Similarly, the expression of AURKA in MTC patients was evaluated by a unique work [14]. Baldini and collaborators evaluated AURKA in 26 cases of MTC and found no significant correlation with tumor stage (comparable to our data), but we also reported a significant difference between AURKA expression levels in MTC when compared to the normal thyroid. This difference could be imputable to the number of samples analyzed, which in our casuistry was larger. Furthermore, AKA is involved in tumorigenesis, being overexpressed in numerous cancer types [22, 28]. Differently from PTTG1, the AKA role in tumor transformation is better known. The upregulation of AKA (but also of Aurora kinase B) induces defects in chromosomal segregation and consequently aneuploidy, which inevitably leads to malignant transformation [29]. In addition, we found an interesting correlation between AURKA and PTTG1, which relates them to a fundamental function of cell processes: cell cycle control. The 2 factors seem to be associated: a work of Tong et al. demonstrated with a protein array screening that AKA and PTTG1 could be coimmunoprecipitated suggesting an interaction and colocalization of the 2 factors in a cell model of colorectal cancer [30]. The authors also suggested, again by direct demonstration with the in vitro model, that the knockdown of PTTG1 might be a potential approach to improve the efficacy of Aurora kinase inhibitors, drugs not yet approved for cancer treatment, although many clinical trials have been completed or are still ongoing in order to evaluate their use in antitumor therapy.

It is already known that the Ki-67 value is correlated with the mutational status of RET and this finding could be useful for the risk stratification of sporadic MTC patients. Moreover, Ki-67 is associated with the presence of metastatic lymph nodes, the presence of metastases, and the persistence of disease [5]. We also observed a correlation between Ki-67 levels and PTTG1 expression. In the literature, there are only 2 observational works that explored this association. One work showed the significant association between PTTG1 and Ki-67 in pituitary adenomas [31], while the other studied the combination of Ki-67, Galectin-3, and PTTG to distinguish malignant forms of papillary or follicular thyroid cancer [21]. Our finding is therefore the first to associate Ki-67 levels with PTTG1 expression in sporadic MTC. We can speculate that these 2 factors can play a substantial role in tumor cell processes: while PTTG1 is involved in the cell cycle, Ki-67 is a marker of active cell proliferation, altered in numerous neoplasms and associated with the prognosis [32]. However, the statistical association does not imply a causal relationship, and indeed, there are no works that can demonstrate a direct interaction of PTTG1 and Ki-67 from a biomolecular point of view, unlike for PTTG1 and AURKA.

Furthermore, the presence of stromal desmoplasia was investigated in MTC samples by paraffin-embedded tissue sections. We showed a strong correlation of stromal desmoplasia with lymph node metastasis (p < 0.001) (Figure S2A). This result is in agreement with previous findings [23] and confirms the prognostic potential of this data, as also suggested by PTTG1 expression, which is strictly associated (p = 0.01) with stromal desmoplasia (Figure S2B).
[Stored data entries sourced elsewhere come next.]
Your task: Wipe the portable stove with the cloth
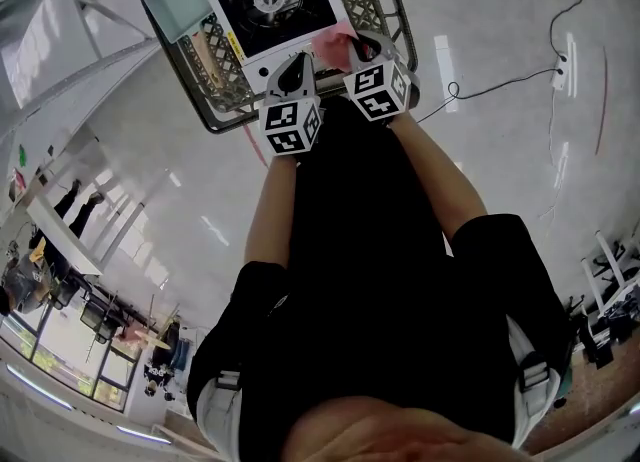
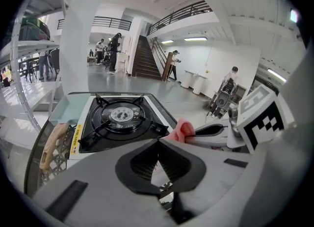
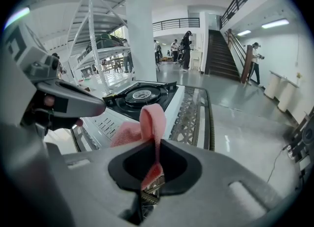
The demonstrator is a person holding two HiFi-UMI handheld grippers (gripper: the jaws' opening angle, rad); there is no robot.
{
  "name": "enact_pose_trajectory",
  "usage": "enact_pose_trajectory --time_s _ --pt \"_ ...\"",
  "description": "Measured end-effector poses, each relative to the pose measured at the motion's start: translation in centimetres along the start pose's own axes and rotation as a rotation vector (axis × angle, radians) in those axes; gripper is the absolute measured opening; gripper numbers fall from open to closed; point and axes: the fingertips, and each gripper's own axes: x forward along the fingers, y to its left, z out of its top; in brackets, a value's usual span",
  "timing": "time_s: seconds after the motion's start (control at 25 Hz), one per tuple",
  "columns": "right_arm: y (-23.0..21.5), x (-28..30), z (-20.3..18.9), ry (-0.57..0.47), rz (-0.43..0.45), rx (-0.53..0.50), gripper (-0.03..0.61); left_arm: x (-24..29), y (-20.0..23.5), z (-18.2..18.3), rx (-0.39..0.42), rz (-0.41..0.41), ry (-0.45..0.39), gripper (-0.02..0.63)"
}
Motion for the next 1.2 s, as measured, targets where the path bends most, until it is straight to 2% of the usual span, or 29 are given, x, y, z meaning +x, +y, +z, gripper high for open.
enact_pose_trajectory --time_s 0.32,0.6,0.76,0.88,1.2 --pt "-0.3 0.0 -0.1 0.002 0.002 0.000 0.025 0.0 -0.5 0.0 -0.004 0.003 -0.003 0.000" --pt "0.2 0.0 0.3 0.000 0.038 -0.036 0.025 0.0 0.3 0.2 -0.037 0.046 -0.031 0.000" --pt "0.8 -0.1 1.3 -0.012 0.093 -0.111 0.025 -0.2 1.1 0.9 -0.077 0.097 -0.070 0.000" --pt "2.0 -1.2 2.7 -0.027 0.144 -0.204 0.025 -1.9 1.5 1.7 -0.126 0.155 -0.115 0.000" --pt "8.8 -2.7 5.1 -0.074 0.316 -0.447 0.025 -8.0 4.5 0.3 -0.277 0.326 -0.247 0.000"
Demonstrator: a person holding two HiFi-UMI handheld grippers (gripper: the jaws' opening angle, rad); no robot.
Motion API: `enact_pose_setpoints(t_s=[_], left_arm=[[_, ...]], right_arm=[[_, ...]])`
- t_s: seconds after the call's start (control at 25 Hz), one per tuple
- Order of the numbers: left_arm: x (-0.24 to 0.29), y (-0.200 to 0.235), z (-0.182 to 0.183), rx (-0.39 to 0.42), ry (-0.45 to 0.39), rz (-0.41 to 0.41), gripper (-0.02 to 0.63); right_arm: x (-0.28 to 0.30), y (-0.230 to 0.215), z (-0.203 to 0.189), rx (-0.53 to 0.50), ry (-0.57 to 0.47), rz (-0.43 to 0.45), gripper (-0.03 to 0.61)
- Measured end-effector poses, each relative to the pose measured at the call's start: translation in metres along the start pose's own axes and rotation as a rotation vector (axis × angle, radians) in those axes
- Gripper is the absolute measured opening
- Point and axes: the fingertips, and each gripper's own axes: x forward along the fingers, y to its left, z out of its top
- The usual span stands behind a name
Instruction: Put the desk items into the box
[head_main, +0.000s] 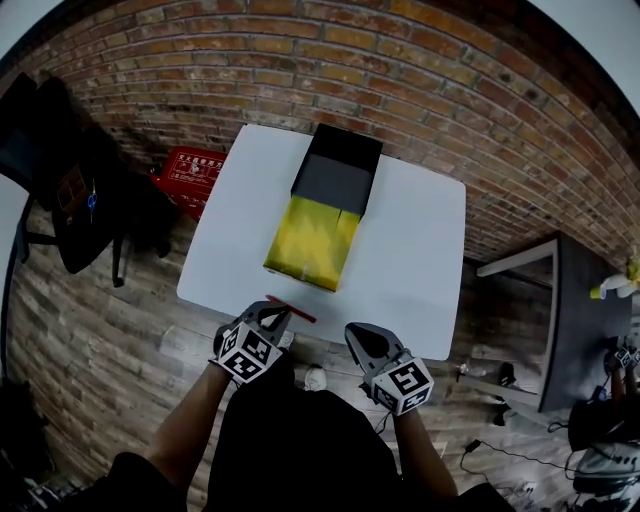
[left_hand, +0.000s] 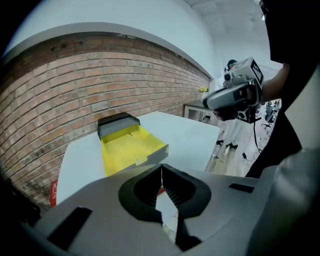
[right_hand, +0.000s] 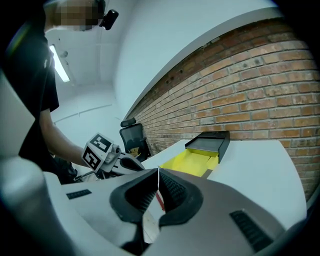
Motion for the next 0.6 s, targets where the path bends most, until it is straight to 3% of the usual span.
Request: enact_pose_setpoints(t_s=[0.16, 0.4, 0.6], left_arm=[[0.012, 0.0, -0.017, 0.086, 0.053, -0.086, 0.014], [0.015, 0.015, -0.017, 0.104, 0.047, -0.186, 0.014], [0.019, 0.013, -0.027, 0.226, 0.081, -0.278, 0.015]], right_arm=[[0.019, -0.004, -0.003, -0.002, 0.034, -0.027, 0.021], [0.047, -0.003, -0.004, 0.013, 0.071, -0.061, 0.021], [0.067, -0.003, -0.018, -0.013, 0.131, -0.09, 0.021]])
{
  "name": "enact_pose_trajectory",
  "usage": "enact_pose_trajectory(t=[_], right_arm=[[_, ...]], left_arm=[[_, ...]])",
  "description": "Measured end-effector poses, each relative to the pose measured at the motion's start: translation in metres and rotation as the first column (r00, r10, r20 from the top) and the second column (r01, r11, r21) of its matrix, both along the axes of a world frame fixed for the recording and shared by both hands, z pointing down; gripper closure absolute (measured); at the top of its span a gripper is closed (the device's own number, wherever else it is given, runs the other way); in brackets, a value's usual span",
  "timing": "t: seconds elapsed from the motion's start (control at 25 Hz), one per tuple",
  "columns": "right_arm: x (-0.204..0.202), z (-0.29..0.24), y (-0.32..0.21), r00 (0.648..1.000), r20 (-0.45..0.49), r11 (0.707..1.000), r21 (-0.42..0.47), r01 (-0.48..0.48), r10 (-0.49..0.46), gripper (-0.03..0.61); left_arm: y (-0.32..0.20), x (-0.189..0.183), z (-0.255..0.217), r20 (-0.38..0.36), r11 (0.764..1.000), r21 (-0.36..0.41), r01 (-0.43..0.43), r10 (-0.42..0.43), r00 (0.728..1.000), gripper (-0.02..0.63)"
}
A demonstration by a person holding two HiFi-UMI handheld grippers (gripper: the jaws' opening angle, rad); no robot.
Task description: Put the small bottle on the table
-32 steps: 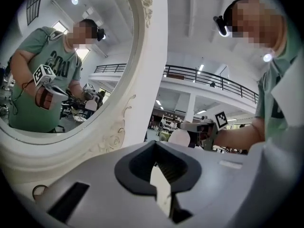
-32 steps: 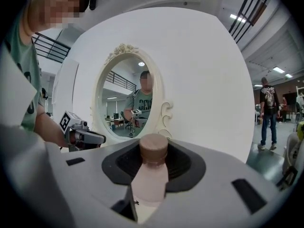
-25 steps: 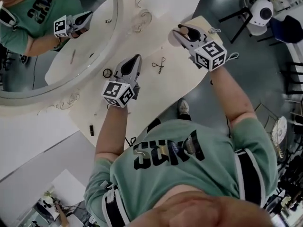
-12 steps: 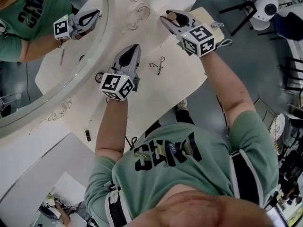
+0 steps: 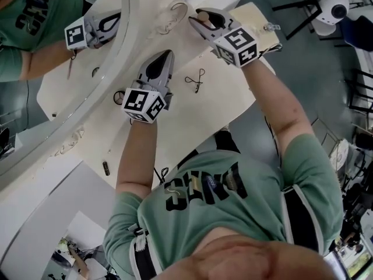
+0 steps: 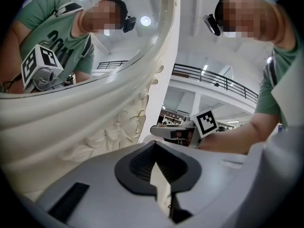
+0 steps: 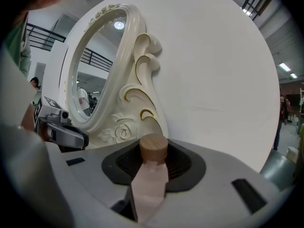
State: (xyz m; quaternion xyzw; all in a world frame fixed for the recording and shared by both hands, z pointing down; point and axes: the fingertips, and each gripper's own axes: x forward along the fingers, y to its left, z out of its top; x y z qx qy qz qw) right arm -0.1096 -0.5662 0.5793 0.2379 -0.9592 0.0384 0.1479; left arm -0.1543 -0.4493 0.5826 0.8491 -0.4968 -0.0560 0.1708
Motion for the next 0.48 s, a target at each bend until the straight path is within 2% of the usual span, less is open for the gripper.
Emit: enact_pose_trajectory(t=[0.48], right_arm=[[-0.015,0.018,0.008,0.999,-0.023,0.999,0.004,0.045,-0.045,0.463]], left_arm=[[-0.003,-0.005,0.004,-0.015,1.000,-0.005,-0.002,0.001,1.000,0.606]])
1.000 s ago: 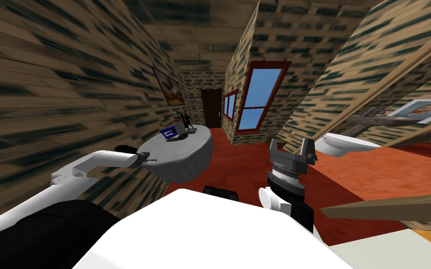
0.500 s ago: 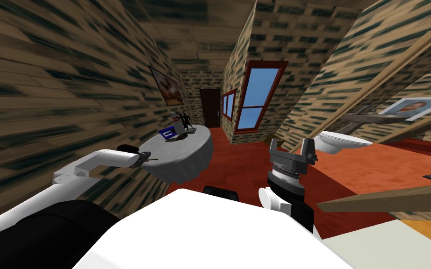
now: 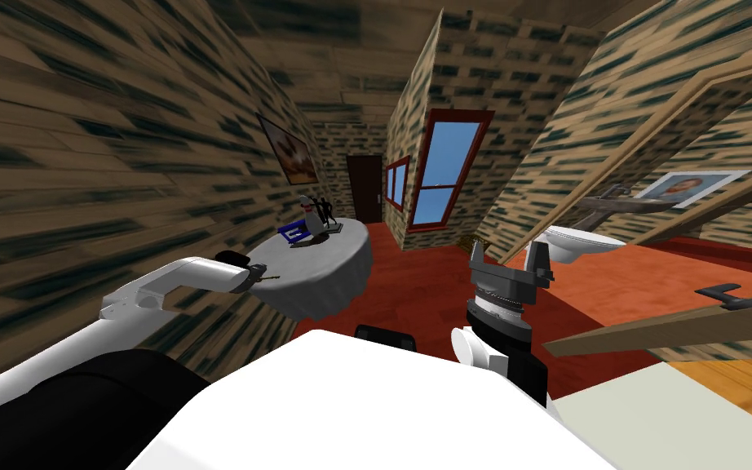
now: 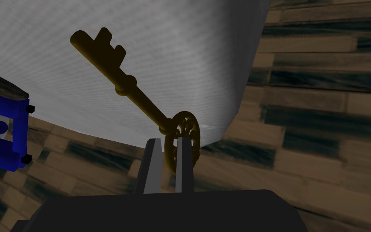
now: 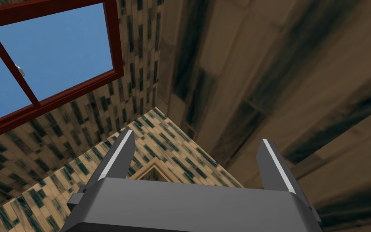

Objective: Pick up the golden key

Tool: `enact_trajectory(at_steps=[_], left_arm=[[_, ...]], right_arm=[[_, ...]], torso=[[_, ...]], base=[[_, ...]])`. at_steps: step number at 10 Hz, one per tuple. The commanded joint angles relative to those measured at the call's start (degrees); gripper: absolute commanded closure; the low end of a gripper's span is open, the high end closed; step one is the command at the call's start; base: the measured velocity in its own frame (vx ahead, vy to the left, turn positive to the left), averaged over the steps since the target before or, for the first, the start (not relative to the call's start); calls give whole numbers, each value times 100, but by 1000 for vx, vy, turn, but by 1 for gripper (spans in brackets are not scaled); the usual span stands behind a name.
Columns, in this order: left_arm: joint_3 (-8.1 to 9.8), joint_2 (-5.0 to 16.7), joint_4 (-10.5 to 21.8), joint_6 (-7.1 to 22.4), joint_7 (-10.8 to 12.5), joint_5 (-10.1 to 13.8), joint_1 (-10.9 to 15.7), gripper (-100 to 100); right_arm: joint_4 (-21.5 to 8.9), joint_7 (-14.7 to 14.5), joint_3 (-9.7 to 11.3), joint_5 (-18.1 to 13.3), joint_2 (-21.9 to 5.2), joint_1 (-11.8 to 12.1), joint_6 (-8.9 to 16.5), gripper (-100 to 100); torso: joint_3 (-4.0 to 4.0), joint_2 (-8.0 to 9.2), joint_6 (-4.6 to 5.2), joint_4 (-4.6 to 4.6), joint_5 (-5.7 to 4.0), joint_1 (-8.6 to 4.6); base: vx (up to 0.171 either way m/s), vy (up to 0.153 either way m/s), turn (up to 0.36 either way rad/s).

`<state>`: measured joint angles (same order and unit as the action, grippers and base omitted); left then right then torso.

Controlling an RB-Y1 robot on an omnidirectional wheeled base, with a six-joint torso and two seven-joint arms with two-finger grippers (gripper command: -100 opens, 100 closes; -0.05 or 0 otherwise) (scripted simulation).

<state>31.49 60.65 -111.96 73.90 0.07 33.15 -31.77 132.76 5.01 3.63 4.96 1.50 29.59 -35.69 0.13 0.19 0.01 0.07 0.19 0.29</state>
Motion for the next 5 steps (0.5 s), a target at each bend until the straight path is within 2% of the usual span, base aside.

In conclusion, in sporadic MTC, the presence of an altered expression of PTTG1 and AURKA is a negative prognostic factor associated with a more aggressive course of disease (advanced stage and disease persistence). However, the presence of progressive disease and the risk of death also depend on other molecular mechanisms acting on neoplastic proliferation, of which the expression of Ki-67 is a possible index. In addition to PIK3/Akt and MAPK pathways activated by RET, it is possible that PTTG1 and AKA could be implicated in further intracellular signaling pathways not yet sufficiently investigated, in particular those related to the cell cycle process. More work is needed to elucidate this hypothesis.